● **Work order**
The stretch from the line with "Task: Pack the" through the line with "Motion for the" in the records below: write it out exactly, and nothing else.

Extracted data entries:
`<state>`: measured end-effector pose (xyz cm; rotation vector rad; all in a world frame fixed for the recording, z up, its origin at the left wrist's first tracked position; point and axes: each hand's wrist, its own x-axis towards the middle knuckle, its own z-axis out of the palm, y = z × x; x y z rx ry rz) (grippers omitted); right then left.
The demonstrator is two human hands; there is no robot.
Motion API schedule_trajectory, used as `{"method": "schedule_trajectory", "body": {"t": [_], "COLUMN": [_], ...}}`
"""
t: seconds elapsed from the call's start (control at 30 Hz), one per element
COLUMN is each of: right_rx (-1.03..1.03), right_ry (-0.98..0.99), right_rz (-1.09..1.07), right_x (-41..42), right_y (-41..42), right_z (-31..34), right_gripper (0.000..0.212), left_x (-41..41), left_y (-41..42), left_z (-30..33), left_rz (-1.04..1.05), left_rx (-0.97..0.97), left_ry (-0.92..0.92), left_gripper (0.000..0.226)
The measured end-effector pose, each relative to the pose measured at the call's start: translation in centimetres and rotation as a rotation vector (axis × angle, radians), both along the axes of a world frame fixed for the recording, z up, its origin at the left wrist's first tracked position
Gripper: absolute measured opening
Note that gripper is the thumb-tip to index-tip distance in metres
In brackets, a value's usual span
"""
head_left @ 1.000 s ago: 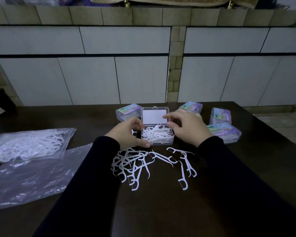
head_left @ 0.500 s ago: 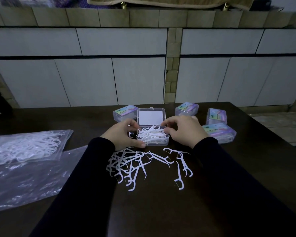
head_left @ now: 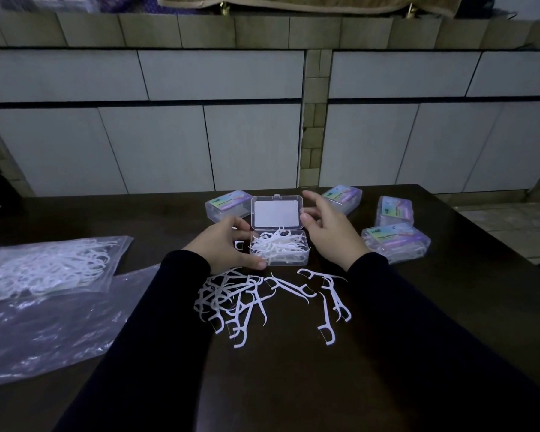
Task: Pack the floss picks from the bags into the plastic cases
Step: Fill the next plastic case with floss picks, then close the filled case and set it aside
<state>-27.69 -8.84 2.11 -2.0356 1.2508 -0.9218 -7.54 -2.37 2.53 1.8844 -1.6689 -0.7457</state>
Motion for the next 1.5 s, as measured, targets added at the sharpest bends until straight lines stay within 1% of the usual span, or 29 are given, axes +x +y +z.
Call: {"method": "schedule_trajectory", "body": {"t": [0.1, 0.17, 0.23, 0.27, 0.43, 0.6, 0.77, 0.93, 1.13, 1.23, 1.3, 1.37, 1.5], "right_rx": [-0.050, -0.123, -0.177, -0.181, -0.142, -0.166, -0.233, -0.290, -0.331, -0.487, -0.595, -0.611, -0.593], "right_ry": [-0.082, -0.013, 0.084, 0.106, 0.183, 0.201, 0.207, 0.264, 0.345, 0.460, 0.480, 0.479, 0.458], "right_rz": [0.019, 0.075, 0.135, 0.156, 0.217, 0.208, 0.225, 0.217, 0.204, 0.199, 0.216, 0.210, 0.189], "right_x": [-0.3, -0.7, -1.0, -1.1, -1.6, -1.0, -0.1, 0.2, 0.5, 0.6, 0.6, 0.6, 0.6], "right_y": [0.1, 0.1, 0.0, 0.0, 0.2, 0.3, 0.4, 0.5, 0.7, 0.8, 0.8, 0.7, 0.3], "right_z": [0.0, -0.1, -0.4, -0.5, -0.4, -0.4, -0.8, -0.6, -0.3, -0.9, -1.4, -1.6, -1.7], "right_gripper": [0.049, 0.038, 0.028, 0.026, 0.030, 0.030, 0.019, 0.014, 0.014, 0.026, 0.032, 0.031, 0.026], "left_x": [0.0, 0.0, -0.2, -0.2, -0.4, -0.5, -0.9, -1.0, -1.2, -1.0, -1.0, -1.0, -0.8], "left_y": [-0.1, -0.1, 0.0, 0.0, -0.1, -0.1, 0.0, -0.1, -0.3, -0.3, -0.3, -0.1, -0.2], "left_z": [-0.2, -0.2, -0.2, -0.1, -0.2, -0.1, -0.1, 0.0, -0.2, -0.4, -0.4, -0.4, -0.3], "left_rz": [0.006, 0.017, 0.030, 0.035, 0.025, 0.017, -0.001, -0.007, -0.005, -0.007, -0.018, -0.041, -0.085], "left_rx": [0.002, -0.012, -0.031, -0.035, -0.047, -0.043, -0.044, -0.048, -0.054, -0.062, -0.085, -0.109, -0.106], "left_ry": [-0.005, -0.009, -0.031, -0.048, -0.101, -0.131, -0.153, -0.193, -0.226, -0.217, -0.195, -0.180, -0.246], "left_gripper": [0.082, 0.085, 0.083, 0.082, 0.073, 0.074, 0.073, 0.073, 0.071, 0.072, 0.077, 0.078, 0.070]}}
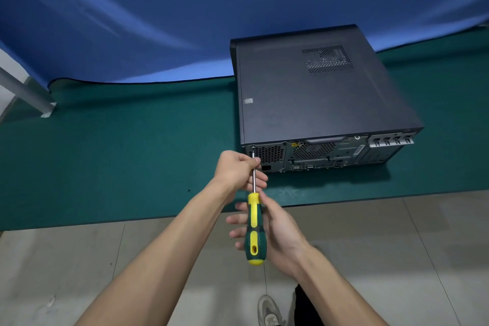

● **Reply**
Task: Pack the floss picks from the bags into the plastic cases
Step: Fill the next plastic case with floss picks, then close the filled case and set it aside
<state>-27.69 -8.84 2.11 -2.0356 1.2508 -0.9218 -7.54 -2.37 2.53 1.8844 -1.6689 -0.7457</state>
Motion for the next 1.5 s, as measured, targets added at the sharpest bends until straight lines stay within 1% of the usual span, or 29 are given, axes +x +y +z.

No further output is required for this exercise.